In controtendenza all’andamento generale, il valore aggiunto cala solo in agricoltura per effetto del boom dei costi di produzione, dai carburanti ai fertilizzanti, dalle macchine agli imballaggi fino ai mangimi per alimentare il bestiame.
E’ quanto afferma la Coldiretti in riferimento all’andamento del Pil nel terzo trimestre del 2021. Il balzo dei costi energetici oltre a spingere l’inflazione – sottolinea la Coldiretti – si trasferisce a valanga sui costi di produzione e sui bilanci delle imprese.

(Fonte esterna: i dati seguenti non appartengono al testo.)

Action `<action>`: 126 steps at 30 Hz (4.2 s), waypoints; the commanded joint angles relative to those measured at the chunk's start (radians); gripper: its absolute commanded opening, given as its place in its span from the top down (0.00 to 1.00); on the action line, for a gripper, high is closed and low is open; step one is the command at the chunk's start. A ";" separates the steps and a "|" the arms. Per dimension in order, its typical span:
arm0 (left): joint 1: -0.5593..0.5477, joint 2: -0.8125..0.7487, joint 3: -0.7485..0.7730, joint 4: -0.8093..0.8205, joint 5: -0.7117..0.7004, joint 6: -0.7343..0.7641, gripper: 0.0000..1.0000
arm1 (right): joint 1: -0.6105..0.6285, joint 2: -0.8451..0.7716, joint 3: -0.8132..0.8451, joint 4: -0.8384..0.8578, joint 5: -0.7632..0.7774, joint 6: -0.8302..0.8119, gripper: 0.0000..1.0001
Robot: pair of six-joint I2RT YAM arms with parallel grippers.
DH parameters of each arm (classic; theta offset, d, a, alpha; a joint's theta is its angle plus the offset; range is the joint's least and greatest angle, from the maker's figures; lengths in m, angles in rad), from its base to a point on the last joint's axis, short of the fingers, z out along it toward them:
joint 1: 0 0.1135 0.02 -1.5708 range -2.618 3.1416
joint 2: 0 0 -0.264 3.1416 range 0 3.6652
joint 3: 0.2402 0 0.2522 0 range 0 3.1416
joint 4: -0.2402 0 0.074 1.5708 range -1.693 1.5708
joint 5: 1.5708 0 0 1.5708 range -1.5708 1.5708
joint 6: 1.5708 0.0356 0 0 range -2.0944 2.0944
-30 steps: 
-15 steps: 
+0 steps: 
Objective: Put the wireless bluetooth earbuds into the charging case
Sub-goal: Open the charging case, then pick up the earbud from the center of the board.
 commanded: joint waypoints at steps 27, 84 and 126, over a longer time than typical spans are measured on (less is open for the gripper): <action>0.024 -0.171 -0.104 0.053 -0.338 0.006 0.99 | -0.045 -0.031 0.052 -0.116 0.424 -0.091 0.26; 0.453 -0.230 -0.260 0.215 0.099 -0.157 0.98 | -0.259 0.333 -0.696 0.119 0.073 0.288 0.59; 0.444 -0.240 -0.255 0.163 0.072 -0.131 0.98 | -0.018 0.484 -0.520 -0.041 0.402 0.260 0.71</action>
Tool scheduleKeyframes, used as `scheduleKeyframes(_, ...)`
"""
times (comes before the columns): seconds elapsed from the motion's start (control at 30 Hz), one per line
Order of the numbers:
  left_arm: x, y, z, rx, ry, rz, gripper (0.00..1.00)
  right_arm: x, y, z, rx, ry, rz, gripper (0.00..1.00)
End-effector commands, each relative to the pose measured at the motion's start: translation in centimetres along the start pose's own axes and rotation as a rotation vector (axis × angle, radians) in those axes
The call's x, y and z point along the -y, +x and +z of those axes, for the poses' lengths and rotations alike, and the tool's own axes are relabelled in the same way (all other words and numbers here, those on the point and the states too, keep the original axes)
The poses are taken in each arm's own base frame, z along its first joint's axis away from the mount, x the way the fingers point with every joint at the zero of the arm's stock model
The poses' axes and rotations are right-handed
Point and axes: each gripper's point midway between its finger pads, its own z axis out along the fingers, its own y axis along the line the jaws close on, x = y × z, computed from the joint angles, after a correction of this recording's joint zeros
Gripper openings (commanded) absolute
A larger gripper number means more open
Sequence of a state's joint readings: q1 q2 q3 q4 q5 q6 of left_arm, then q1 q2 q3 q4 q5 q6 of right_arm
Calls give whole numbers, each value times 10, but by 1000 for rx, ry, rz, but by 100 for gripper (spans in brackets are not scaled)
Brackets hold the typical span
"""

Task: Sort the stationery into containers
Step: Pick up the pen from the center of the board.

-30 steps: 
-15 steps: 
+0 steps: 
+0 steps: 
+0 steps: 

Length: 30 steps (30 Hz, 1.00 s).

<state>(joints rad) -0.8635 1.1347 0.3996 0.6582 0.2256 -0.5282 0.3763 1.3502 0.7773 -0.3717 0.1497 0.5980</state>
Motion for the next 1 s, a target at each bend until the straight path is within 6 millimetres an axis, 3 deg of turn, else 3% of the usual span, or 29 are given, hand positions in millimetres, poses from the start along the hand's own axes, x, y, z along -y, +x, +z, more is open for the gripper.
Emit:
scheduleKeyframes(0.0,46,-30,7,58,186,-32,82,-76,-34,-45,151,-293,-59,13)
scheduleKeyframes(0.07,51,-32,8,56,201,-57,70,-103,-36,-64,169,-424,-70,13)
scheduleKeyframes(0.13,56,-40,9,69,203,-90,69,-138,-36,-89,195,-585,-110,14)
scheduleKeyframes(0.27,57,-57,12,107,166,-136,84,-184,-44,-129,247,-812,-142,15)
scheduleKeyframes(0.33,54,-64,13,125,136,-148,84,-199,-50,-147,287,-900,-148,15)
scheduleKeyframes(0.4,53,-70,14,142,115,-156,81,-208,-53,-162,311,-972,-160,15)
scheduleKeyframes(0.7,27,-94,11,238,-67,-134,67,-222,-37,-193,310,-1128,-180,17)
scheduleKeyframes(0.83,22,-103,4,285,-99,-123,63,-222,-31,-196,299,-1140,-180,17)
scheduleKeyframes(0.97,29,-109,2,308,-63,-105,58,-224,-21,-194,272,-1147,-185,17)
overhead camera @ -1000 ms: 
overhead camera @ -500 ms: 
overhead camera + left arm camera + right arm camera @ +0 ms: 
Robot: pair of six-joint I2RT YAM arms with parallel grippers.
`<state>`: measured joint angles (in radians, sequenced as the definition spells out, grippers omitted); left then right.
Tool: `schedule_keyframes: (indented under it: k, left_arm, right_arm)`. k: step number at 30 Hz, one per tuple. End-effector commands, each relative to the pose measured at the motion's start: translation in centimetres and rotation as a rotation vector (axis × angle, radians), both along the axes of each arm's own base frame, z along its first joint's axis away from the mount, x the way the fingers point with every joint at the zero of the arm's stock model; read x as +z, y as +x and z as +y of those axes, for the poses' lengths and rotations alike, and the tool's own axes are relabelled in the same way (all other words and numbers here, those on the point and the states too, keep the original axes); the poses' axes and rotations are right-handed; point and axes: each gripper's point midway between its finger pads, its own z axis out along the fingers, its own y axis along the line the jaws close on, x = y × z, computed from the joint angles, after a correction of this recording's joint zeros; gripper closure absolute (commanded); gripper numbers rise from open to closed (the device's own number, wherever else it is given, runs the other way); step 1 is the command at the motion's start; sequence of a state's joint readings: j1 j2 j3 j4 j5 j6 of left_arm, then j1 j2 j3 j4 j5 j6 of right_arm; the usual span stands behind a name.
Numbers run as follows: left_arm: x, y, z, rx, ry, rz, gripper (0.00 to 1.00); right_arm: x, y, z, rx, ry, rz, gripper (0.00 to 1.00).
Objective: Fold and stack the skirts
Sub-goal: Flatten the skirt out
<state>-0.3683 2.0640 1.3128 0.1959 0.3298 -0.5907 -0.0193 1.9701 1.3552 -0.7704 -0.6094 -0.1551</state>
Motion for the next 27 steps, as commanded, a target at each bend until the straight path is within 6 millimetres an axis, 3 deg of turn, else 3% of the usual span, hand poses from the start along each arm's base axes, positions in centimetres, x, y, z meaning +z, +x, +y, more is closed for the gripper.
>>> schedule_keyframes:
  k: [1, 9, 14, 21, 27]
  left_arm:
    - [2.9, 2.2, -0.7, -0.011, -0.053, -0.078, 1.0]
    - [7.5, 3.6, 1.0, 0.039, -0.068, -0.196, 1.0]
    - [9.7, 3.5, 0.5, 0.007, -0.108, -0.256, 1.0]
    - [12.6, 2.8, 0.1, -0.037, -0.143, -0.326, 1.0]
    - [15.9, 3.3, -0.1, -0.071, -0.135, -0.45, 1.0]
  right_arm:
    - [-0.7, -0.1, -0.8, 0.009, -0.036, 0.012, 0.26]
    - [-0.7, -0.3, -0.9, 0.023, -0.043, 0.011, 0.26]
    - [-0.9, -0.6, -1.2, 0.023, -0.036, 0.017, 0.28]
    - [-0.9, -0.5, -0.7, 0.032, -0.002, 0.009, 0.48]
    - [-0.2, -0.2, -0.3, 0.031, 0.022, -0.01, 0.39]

Con l’avvio delle operazioni colturali gli agricoltori – spiega la Coldiretti – sono costretti ad affrontare rincari dei prezzi fino al 50% per il gasolio necessario per le attività che comprendono l’estirpatura, la rullatura, la semina e la concimazione. L’aumento dei costi energetici riguarda anche il riscaldamento delle serre per fiori e ortaggi ma ad aumentare sono pure i costi per l’acquisto dei fertilizzanti, per l’essiccazione dei foraggi, delle macchine agricole e dei pezzi di ricambio per i quali si stanno verificando addirittura preoccupanti ritardi nelle consegne.
Il rincaro dell’energia – continua la Coldiretti – si abbatte poi sui costi di produzione come quello per gli imballaggi, dalla plastica per i vasetti dei fiori all’acciaio per i barattoli, dal vetro per i vasetti fino al legno per i pallet da trasporti e alla carta per le etichette dei prodotti che incidono su diverse filiere, dalle confezioni di latte, alle bottiglie per olio, succhi e passate, alle retine per gli agrumi ai barattoli smaltati per i legumi.
Le imprese di allevamento da latte –denuncia Coldiretti – subiscono penalizzazioni con compensi da troppo tempo al di sotto dei costi di produzione che sono esplosi per effetto dei rincari nei mangimi. Serve un “effetto filiera”- conclude la Coldiretti –cioè la responsabilità della intera filiera alimentare con accordi tra agricoltura, industria e distribuzione per garantire una più equa ripartizione del valore per salvare aziende agricole e stalle. Dilatare tale necessità finirebbero per pesare a lungo (e spiacevolmente) nell’agenda di politica economica.